_WORK ITEM_
Every entry is to be returned exactly as it stands; the pictures are to be dropped.

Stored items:

[Start of section]

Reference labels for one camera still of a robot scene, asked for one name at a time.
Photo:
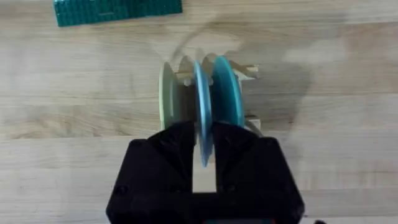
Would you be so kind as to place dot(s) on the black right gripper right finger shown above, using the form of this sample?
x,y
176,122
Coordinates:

[End of section]

_SOLVED PROBLEM_
Reference labels for one camera still of a robot scene, asked for one name at a time.
Photo:
Would you be so kind as to place dot(s) on the black right gripper right finger shown above, using the form of this sample?
x,y
176,122
Coordinates:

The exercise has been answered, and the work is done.